Abbiamo chiesto a system integrator ed esperti del settore audio video cosa sta accadendo nei mercati del retail e del museale. Ecco il quadro tracciato dalle loro risposte…


Abbiamo chiesto a sei system integrator ed esperti del settore quali sono i trend in atto nei mercati retail e museale e quali i freni alla digitalizzazione, scegliendo le domande in base alla loro specializzazione. 

Moltissimi gli spunti emersi, come leggerete dalle risposte. Abbiamo intervistato, per il retail:

– Leonardo Comelli, Business Director Italia, M-Cube SpA;

– Alessandro Messineo, Co-Fondatore, Wallin Srl;

– Massimo Petrella, Titolare, Tailoradio Srl;

Per il museale:

– Marco Barberis, Project Manager, Punto Rec Studios Srl;

– Walter Farioli, Ceo – Project Manager, Neo Tech Srl;

– Matteo Ventrella, CTO, ETT SpA.



RETAIL 

1) Parlando di servizi e contenuti, quali sono i trend in atto nel mondo del Retail e quale evoluzione di mercato si prevede nel 2023? 

Leonardo Comelli (M-Cube) – Il mondo del retail è molto cambiato negli ultimi anni ed è tutt’ora in grande evoluzione, complice la crescita tecnologica e i processi di digitalizzazione che hanno influito molto sulle strategie di vendita e di approccio al cliente da parte dei brand, in molteplici settori merceologici, in primis il luxury. 

Abbiamo assistito – e stiamo assistendo – a una trasformazione radicale dell’esperienza di acquisto nei punti vendita, che investono sempre più sul digital come strumento per la fruizione di tipologie di acquisto nuove e immersive per i consumatori stessi. 

Attraverso l’esperienza di M-Cube, posso affermare che il Digital Signage è una realtà nel settore retail, capace di rinnovare completamente il concetto di customer experience, promuovendo le relazioni tra i clienti che entrano nei negozi e il personale di vendita.

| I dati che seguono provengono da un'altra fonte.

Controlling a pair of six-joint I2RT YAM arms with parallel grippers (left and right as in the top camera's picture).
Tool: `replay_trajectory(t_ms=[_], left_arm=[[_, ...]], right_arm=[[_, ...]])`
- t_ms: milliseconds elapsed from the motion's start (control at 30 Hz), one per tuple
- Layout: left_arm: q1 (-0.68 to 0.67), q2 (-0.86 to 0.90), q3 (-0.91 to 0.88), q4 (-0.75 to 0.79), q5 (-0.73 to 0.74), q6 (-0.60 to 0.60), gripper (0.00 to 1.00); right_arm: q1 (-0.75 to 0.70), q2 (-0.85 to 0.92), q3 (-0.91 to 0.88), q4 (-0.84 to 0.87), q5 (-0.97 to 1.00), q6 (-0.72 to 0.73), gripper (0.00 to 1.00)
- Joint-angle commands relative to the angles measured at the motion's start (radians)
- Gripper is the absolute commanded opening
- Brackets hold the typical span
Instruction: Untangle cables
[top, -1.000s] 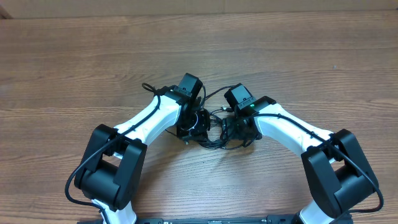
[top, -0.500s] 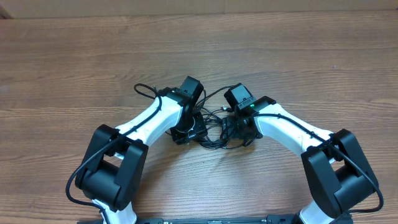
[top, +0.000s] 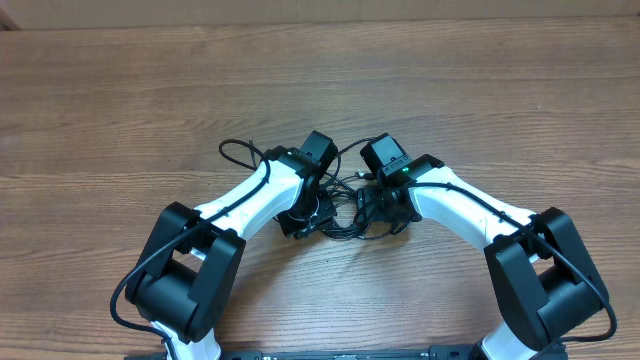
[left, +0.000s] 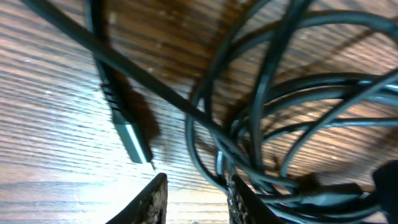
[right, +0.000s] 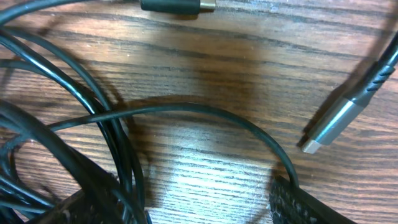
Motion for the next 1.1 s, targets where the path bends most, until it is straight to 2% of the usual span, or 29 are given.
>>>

Non solo, ma mirror, touchpoint, smart table e le diverse installazioni che troviamo negli store, sono dispositivi evoluti, connessi e comunicanti che permettono al negozio stesso di approfondire molto le richieste commerciali dei consumatori. 

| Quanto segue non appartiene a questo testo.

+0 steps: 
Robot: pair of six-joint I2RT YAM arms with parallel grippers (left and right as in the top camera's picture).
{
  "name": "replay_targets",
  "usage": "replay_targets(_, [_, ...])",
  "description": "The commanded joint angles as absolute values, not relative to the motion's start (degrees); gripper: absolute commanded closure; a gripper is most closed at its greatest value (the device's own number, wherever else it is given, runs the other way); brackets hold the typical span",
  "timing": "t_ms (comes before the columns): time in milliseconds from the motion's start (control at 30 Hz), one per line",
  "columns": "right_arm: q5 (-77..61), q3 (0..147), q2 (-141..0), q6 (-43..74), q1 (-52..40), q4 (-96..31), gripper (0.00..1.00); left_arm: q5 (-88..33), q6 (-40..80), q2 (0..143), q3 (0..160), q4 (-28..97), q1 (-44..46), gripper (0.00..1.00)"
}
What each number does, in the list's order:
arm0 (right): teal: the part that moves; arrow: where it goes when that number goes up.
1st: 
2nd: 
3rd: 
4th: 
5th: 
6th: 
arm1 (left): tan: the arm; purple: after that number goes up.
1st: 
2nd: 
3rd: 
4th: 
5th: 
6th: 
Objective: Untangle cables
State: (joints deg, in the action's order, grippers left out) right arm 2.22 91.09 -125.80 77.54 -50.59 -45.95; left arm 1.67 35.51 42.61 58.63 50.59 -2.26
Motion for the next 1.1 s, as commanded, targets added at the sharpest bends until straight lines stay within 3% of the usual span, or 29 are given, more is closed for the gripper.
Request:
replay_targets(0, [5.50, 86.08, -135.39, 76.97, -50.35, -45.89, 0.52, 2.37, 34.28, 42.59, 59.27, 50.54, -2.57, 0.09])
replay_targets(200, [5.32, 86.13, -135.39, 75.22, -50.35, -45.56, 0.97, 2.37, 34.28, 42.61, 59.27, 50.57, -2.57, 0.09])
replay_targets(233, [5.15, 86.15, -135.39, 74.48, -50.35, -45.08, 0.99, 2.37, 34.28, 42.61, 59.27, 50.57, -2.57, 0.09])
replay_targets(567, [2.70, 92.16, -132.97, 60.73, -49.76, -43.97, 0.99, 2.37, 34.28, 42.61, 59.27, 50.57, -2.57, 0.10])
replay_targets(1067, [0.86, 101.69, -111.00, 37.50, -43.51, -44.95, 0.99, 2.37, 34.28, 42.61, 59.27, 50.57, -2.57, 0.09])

Porto alcuni esempi. M-Cube ha lavorato all’ultimo progetto Dolce&Gabbana Casa, di cui ha progettato lo store di Corso Venezia, a Milano, curando la realizzazione e l’installazione di una immersive room che ripropone i quattro temi iconici cari alla casa di moda: Leopardo, Carretto siciliano, Zebra e Blu Mediterraneo. 

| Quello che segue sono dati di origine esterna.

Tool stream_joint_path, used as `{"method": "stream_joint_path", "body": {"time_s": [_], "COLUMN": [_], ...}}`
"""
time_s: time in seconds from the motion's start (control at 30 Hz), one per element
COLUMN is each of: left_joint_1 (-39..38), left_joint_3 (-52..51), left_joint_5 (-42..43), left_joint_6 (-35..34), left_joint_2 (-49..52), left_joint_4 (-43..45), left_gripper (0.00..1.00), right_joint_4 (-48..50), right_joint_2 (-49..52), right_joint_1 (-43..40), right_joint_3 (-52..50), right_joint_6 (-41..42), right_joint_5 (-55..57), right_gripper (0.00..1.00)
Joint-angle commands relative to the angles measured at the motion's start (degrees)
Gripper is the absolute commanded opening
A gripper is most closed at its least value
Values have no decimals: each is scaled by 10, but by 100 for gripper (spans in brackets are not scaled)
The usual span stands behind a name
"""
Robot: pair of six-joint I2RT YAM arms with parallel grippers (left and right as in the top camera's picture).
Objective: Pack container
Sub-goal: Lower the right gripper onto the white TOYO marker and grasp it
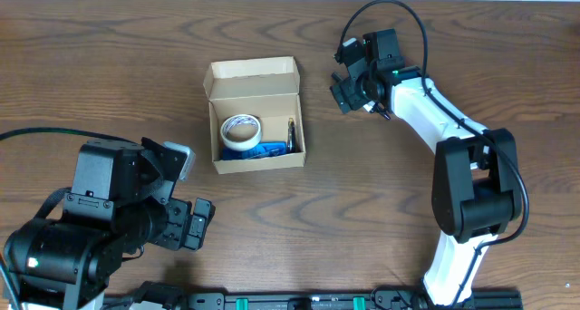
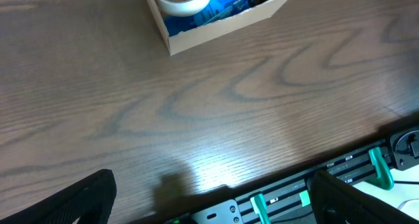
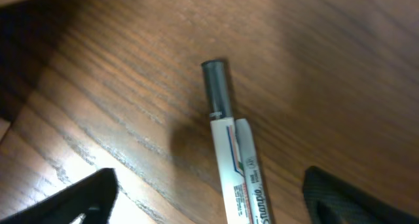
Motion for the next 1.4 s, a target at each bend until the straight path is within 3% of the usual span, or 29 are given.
{"method": "stream_joint_path", "body": {"time_s": [0.0,0.97,1.07,1.3,1.37], "left_joint_1": [1,1,1,1,1], "left_joint_3": [9,9,9,9,9], "left_joint_5": [3,3,3,3,3], "left_joint_6": [10,10,10,10,10], "left_joint_2": [-1,-1,-1,-1,-1], "left_joint_4": [-2,-2,-2,-2,-2], "left_gripper": [95,95,95,95,95], "right_joint_4": [-4,-6,-5,0,0], "right_joint_2": [13,55,55,55,55], "right_joint_1": [-5,-4,-4,-4,-4], "right_joint_3": [-4,-4,-4,-4,-4], "right_joint_6": [8,8,8,5,3], "right_joint_5": [-25,-70,-70,-56,-51], "right_gripper": [99,94,86,57,53]}}
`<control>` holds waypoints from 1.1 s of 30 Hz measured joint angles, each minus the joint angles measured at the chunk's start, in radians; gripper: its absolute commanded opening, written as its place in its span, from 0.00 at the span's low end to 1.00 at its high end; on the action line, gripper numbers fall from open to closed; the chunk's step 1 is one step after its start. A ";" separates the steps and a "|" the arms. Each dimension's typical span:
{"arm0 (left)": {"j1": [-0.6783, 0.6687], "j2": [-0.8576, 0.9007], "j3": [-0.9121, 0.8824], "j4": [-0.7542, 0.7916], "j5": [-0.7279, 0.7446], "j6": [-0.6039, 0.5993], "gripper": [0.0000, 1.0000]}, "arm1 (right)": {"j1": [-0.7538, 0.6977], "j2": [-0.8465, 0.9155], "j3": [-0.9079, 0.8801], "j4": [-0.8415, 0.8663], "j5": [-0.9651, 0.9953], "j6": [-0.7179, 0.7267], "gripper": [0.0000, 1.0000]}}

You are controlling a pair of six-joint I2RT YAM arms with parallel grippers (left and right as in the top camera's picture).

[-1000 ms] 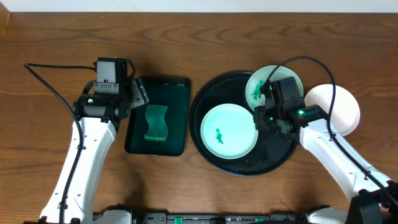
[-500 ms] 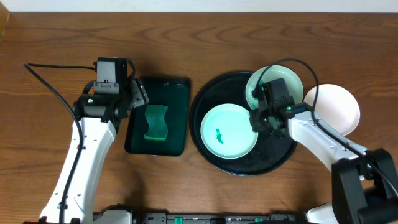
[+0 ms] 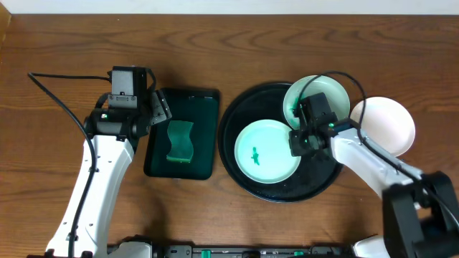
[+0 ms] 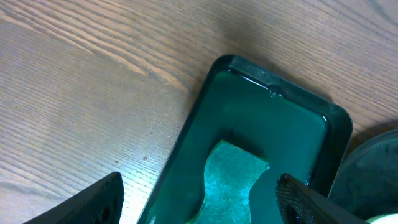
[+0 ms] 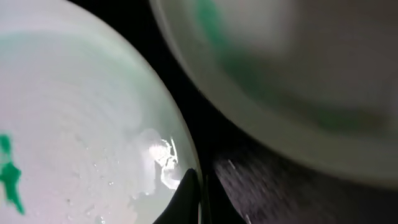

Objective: Clean dirty plates on tray and stack at the side
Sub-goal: 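Move the right gripper to the upper mint plate rim and pinch it, then hold the upper mint plate rim steady with the right gripper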

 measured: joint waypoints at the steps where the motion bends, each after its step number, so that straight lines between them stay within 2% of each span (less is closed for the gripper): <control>1: 0.000 0.000 0.000 0.000 0.000 0.000 0.79 | 0.000 -0.021 0.000 -0.014 0.015 0.026 0.01; 6: 0.000 0.000 0.000 0.000 0.000 0.000 0.79 | 0.000 -0.136 0.000 -0.069 0.082 0.167 0.01; 12: 0.000 0.000 0.000 0.000 0.000 0.000 0.79 | 0.000 -0.135 0.000 -0.076 0.095 0.226 0.01; 25: 0.000 0.000 0.000 0.000 0.000 0.000 0.79 | 0.013 -0.050 0.000 -0.039 0.076 0.245 0.01; 33: 0.000 0.000 0.000 0.000 0.000 0.000 0.79 | 0.051 0.027 0.000 0.024 0.063 0.161 0.02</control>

Non solo: per il brand Bally, M-Cube ha promosso e sviluppato molteplici possibilità di interazione con i consumatori, stimolando attività di cross selling e upselling grazie alla tecnologia, che consente il dialogo tra i mirror presenti nei negozi e gli smartphone dei consumatori stessi. 

C’è sempre una maggiore richiesta, da parte dei brand, di rinnovare i propri punti vendita attraverso la digitalizzazione e sono convinto che questa tendenza interesserà anche i prossimi anni. Gli stessi retailer si servono della tecnologia per abilitare una nuova idea di commercio più efficiente e più integrato con l’ecommerce: è così aumentato l’investimento in digitale, la cui incidenza sul fatturato è passata dal 2% nel 2020 al 2,5% nel 2021

Il presente e il futuro è l’omnicanalità: infatti, dalla Ricerca 2021 dell’Osservatorio Innovazione Digitale nel Retail del Politecnico di Milano, traspare chiaramente come la digitalizzazione del negozio fisico permetta ai brand di offrire un’esperienza più sicura, semplice e consapevole nei punti vendita, attraverso ad esempio sistemi di prenotazione da remoto della visita in store, piattaforme di gestione virtuale delle code, piuttosto che chioschi digitali e scaffalature smart che semplificano e rendono più consapevole l’esperienza del consumatore in negozio. 

Il digitale è quindi centrale per soddisfare le nuove esigenze di consumo e permette ai retailer di migliorare i propri processi interni: M-Cube, a tal proposito, lavora ogni giorno per supportare i brand attraverso soluzioni e idee in grado di promuovere lo sviluppo aziendale e soddisfare così il cliente.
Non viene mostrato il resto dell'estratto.